So when she died days after giving birth to her second child, it crashed through her community like a tidal wave, tearing apart those she loved.

“Our hearts are shattered. Our lives are shattered,” said her father, Rich Brown. “It’s going to take a long time for them to heal.”

Linton, Indiana, where Lexi’s family is from and where she gave birth, is a community of about 5,000 people. The town where she lived — Bloomfield, about 20 minutes away — is only half that size.

When tragedy happens here, it affects almost everybody — family, clients, neighbors, the nurses that cared for her.

It’s been more than two years since Lexi died in March 2019, and it’s clear now to see her impact. Her untimely death spurred changes at her local hospital and led to increased resources for mothers and pregnant women. Lexi’s experience may also have saved her sister’s life.

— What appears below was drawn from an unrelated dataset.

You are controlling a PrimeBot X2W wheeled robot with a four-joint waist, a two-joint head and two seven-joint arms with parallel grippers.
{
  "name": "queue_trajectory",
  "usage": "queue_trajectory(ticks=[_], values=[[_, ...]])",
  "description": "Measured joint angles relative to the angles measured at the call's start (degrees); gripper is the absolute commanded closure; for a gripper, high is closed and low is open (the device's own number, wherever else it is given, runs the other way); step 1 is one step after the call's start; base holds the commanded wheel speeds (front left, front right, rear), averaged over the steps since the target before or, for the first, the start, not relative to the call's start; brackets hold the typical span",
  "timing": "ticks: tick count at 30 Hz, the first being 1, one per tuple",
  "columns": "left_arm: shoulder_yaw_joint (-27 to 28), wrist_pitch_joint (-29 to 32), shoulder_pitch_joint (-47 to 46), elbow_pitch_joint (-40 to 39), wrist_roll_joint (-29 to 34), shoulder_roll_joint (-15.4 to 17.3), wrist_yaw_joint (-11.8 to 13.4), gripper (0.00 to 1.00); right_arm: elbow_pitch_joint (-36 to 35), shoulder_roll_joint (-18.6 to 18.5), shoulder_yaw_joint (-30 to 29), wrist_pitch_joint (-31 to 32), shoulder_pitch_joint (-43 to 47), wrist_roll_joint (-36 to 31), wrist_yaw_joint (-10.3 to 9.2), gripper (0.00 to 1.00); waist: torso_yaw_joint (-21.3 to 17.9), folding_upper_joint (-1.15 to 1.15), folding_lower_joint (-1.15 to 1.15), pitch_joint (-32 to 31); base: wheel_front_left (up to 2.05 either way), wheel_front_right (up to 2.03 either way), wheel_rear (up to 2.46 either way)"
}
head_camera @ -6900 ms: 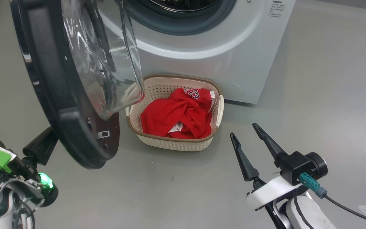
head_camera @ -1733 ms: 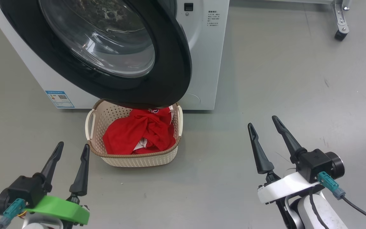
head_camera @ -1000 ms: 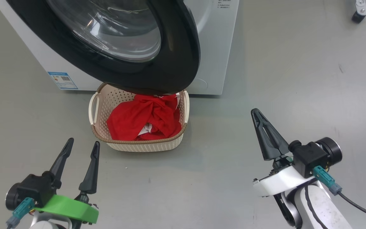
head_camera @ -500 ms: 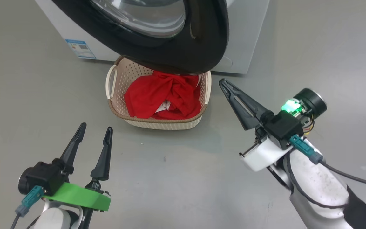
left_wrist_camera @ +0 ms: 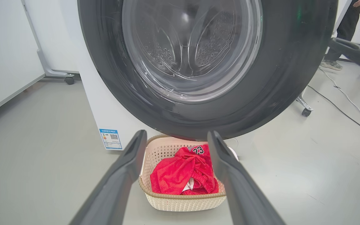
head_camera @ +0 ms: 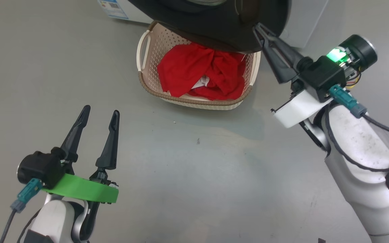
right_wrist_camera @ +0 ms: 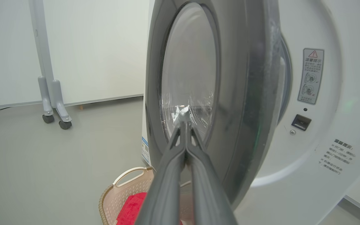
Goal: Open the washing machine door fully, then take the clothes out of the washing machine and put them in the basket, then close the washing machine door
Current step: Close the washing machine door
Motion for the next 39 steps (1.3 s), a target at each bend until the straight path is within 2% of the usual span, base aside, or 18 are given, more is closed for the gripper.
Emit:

More in this series: 'Obstetric deserts' threaten lives of pregnant people, amplifying maternal mortality in rural Indiana[2]

It's also given her family a new mission: Tell Lexi’s story so that other women know how dangerous childbirth can be, and hope that it saves them. 

“I want people to be educated,” said her mother, Michelle Brown. “We don’t want anybody else to be hurt by this. We want lives to be saved because of what we lived.”

Michelle Brown, Lexi’s mother
I want people to be educated. We don’t want anybody else to be hurt by this. We want lives to be saved because of what we lived.
‘She was meant to be a mom’

Not everybody finds their passion in life, but Lexi did. 

Even while growing up, she loved cutting hair. She cut hair for her two sisters, Isabelle and Tori, in high school, and was the go-to stylist for her friends going to prom. 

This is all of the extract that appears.